→ **Directions**: Look below for the line that contains "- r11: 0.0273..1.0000", then copy it and each following line exactly, through and including the line that contains "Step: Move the".

────

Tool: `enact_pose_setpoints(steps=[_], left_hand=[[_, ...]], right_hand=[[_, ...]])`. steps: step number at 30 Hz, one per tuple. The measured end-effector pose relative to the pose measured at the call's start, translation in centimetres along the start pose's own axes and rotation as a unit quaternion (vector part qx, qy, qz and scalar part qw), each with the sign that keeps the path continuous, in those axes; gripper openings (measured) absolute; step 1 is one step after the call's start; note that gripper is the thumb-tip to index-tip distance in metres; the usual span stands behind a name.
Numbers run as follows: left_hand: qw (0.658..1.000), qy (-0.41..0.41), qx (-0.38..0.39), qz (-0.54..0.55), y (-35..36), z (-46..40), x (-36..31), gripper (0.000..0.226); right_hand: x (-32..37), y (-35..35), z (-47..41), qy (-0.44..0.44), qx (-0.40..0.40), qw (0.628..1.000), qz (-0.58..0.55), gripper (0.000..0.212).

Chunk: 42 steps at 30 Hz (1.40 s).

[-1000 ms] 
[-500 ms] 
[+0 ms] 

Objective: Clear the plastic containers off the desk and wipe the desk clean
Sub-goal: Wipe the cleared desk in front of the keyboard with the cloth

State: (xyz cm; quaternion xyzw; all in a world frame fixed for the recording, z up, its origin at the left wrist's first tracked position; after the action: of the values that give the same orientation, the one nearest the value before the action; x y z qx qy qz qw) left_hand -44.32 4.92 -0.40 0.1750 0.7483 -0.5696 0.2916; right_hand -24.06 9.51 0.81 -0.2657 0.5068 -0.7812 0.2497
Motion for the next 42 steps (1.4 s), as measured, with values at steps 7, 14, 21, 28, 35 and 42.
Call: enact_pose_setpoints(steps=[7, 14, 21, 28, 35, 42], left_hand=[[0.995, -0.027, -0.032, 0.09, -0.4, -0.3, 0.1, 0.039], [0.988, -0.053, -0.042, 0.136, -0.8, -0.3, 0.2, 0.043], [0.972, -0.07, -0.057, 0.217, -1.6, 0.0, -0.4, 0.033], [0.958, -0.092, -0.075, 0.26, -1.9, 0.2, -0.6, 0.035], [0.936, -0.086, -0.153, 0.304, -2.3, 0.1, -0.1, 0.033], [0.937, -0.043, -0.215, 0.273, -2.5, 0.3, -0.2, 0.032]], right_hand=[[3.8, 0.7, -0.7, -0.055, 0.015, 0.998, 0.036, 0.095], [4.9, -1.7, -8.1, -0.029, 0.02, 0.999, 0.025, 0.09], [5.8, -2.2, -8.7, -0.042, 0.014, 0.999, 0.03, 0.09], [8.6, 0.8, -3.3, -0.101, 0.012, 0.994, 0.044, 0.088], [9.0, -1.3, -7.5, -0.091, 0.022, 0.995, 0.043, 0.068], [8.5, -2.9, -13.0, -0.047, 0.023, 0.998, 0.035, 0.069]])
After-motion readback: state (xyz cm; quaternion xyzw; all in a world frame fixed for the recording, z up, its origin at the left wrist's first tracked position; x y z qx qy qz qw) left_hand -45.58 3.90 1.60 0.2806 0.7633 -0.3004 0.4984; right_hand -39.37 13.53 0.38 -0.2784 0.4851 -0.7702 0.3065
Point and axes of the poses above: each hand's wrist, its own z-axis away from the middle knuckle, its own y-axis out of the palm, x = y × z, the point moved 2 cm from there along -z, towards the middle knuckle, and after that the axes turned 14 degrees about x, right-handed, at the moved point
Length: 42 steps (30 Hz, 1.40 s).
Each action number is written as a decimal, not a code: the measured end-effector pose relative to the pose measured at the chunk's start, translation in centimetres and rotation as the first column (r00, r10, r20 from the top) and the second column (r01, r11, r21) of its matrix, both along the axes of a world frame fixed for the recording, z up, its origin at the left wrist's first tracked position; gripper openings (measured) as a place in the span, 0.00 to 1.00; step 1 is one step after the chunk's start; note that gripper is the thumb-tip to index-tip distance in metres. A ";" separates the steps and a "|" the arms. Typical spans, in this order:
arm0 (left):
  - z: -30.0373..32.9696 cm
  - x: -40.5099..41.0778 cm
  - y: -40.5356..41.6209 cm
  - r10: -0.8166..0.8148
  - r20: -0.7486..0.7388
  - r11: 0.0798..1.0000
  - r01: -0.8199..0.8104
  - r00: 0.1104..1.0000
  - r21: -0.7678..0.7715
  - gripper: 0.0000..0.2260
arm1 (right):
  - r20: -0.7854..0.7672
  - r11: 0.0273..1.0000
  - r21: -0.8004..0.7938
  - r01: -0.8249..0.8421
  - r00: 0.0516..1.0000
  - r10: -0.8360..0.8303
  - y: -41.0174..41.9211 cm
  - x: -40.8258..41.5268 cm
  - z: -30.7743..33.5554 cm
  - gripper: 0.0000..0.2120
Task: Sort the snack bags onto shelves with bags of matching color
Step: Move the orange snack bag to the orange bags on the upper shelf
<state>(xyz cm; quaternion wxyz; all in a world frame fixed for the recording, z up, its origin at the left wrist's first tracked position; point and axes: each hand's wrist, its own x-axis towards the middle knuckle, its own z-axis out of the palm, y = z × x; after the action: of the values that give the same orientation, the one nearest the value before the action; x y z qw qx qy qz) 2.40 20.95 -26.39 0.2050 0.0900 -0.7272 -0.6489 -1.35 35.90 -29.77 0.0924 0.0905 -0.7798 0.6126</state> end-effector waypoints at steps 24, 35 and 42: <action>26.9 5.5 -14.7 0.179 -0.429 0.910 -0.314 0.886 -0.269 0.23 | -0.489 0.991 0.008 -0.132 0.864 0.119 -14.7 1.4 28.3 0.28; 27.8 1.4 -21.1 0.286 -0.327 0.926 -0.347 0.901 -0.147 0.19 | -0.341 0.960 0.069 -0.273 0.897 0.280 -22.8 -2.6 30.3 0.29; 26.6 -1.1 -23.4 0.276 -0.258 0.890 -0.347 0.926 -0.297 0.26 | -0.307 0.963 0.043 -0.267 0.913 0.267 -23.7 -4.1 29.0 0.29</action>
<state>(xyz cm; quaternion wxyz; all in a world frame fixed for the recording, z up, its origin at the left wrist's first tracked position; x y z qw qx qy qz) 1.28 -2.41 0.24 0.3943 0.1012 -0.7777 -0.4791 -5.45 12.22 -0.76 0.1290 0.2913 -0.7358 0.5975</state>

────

→ **Problem solution**:
  - r11: 0.0273..1.0000
  - r21: -0.8004..0.7938
  - r01: -0.8249..0.8421
  - r00: 0.0516..1.0000
  - r10: -0.8360..0.8303
  - y: -41.0174..41.9211 cm
  - x: -40.8258..41.5268 cm
  - z: -30.7743..33.5554 cm
  - gripper: 0.0000..0.2120
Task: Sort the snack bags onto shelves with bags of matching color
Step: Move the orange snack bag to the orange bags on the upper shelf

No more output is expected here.